§ **About this task**
Output exactly the lines below, starting with the line that has "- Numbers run" and going on through the line that has "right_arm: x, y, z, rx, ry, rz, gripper", both included, and no other lines.
──────── Provided data
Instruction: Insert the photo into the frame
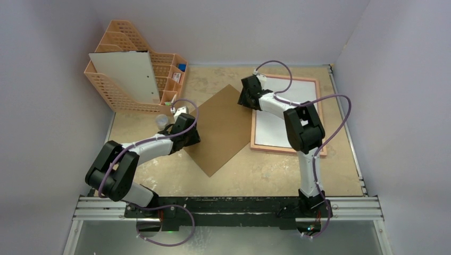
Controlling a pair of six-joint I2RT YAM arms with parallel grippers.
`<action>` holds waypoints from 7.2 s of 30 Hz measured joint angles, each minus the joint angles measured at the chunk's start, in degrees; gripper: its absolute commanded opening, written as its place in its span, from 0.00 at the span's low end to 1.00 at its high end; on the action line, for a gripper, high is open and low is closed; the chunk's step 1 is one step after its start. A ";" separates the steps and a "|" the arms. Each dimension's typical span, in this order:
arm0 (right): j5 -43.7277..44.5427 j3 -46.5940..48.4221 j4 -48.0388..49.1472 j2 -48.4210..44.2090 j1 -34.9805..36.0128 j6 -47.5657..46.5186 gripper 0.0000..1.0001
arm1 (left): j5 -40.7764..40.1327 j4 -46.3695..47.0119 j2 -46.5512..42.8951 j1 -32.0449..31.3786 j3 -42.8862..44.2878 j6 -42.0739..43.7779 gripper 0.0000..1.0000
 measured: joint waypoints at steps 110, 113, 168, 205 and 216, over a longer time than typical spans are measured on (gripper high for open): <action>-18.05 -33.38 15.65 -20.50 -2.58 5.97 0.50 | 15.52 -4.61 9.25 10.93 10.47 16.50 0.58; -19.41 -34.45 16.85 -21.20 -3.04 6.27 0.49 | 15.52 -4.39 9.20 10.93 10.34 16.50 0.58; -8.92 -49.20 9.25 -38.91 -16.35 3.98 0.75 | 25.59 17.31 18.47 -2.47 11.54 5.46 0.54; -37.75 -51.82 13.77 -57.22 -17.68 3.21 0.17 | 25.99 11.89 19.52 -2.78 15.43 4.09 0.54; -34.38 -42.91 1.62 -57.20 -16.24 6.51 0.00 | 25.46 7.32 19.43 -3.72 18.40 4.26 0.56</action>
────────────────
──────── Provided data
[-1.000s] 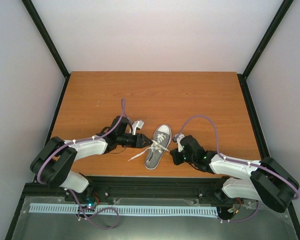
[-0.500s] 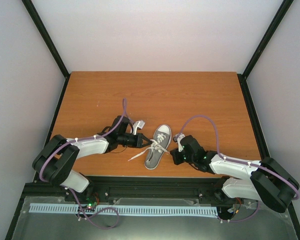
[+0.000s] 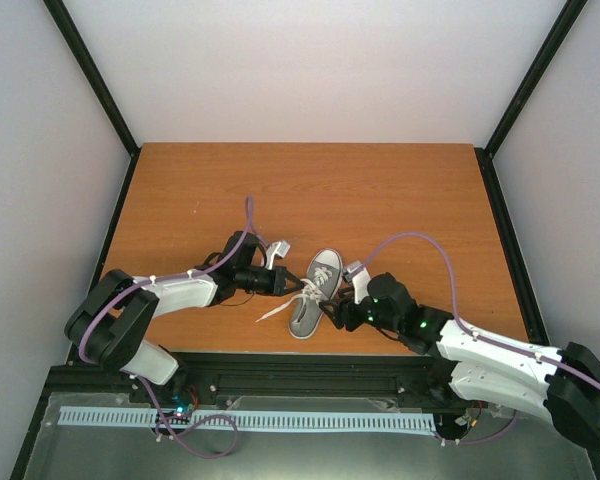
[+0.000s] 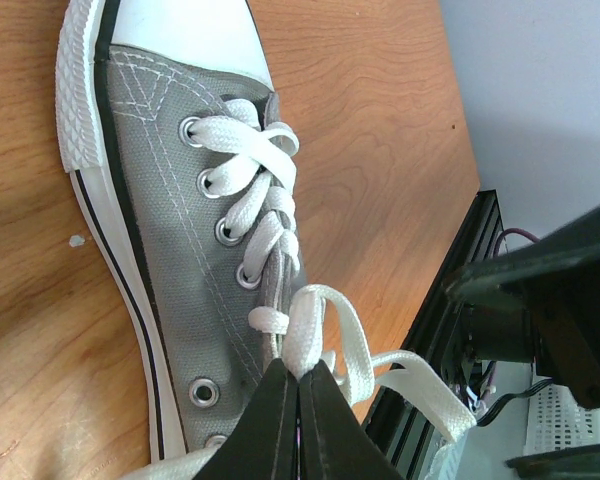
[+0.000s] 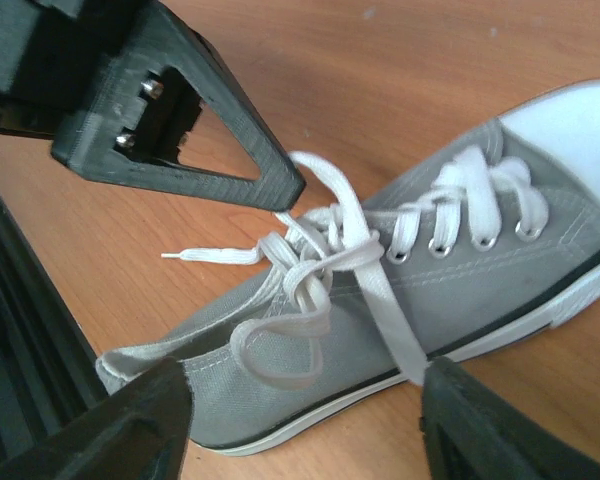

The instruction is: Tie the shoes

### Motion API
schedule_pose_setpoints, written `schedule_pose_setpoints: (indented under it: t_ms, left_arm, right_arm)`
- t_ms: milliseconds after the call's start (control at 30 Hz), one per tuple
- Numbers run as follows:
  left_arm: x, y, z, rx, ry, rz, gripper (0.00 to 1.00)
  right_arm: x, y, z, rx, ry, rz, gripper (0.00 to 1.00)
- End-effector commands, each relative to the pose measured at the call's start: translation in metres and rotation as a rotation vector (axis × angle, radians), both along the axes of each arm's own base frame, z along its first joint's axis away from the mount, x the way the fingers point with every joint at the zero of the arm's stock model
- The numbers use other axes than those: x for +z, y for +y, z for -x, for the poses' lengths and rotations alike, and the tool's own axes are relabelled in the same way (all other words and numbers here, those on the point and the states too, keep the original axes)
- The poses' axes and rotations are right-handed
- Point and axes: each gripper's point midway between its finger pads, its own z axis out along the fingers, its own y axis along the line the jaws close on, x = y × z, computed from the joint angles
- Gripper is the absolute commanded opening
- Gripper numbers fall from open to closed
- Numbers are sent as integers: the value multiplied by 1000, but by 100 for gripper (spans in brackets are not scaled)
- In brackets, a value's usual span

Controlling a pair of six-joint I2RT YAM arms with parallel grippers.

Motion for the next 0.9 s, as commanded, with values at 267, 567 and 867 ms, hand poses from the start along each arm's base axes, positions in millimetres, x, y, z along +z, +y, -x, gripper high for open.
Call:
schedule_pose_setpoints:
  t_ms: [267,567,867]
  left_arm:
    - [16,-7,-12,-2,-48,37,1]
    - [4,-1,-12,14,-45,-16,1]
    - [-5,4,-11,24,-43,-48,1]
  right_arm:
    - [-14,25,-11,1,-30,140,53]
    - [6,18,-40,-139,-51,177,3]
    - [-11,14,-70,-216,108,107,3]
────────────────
§ **Output**
- Numbers run as follows:
  left_arm: x, y, z, rx, ry, rz, gripper (0.00 to 1.00)
  right_arm: x, y, z, rx, ry, rz, gripper (0.00 to 1.00)

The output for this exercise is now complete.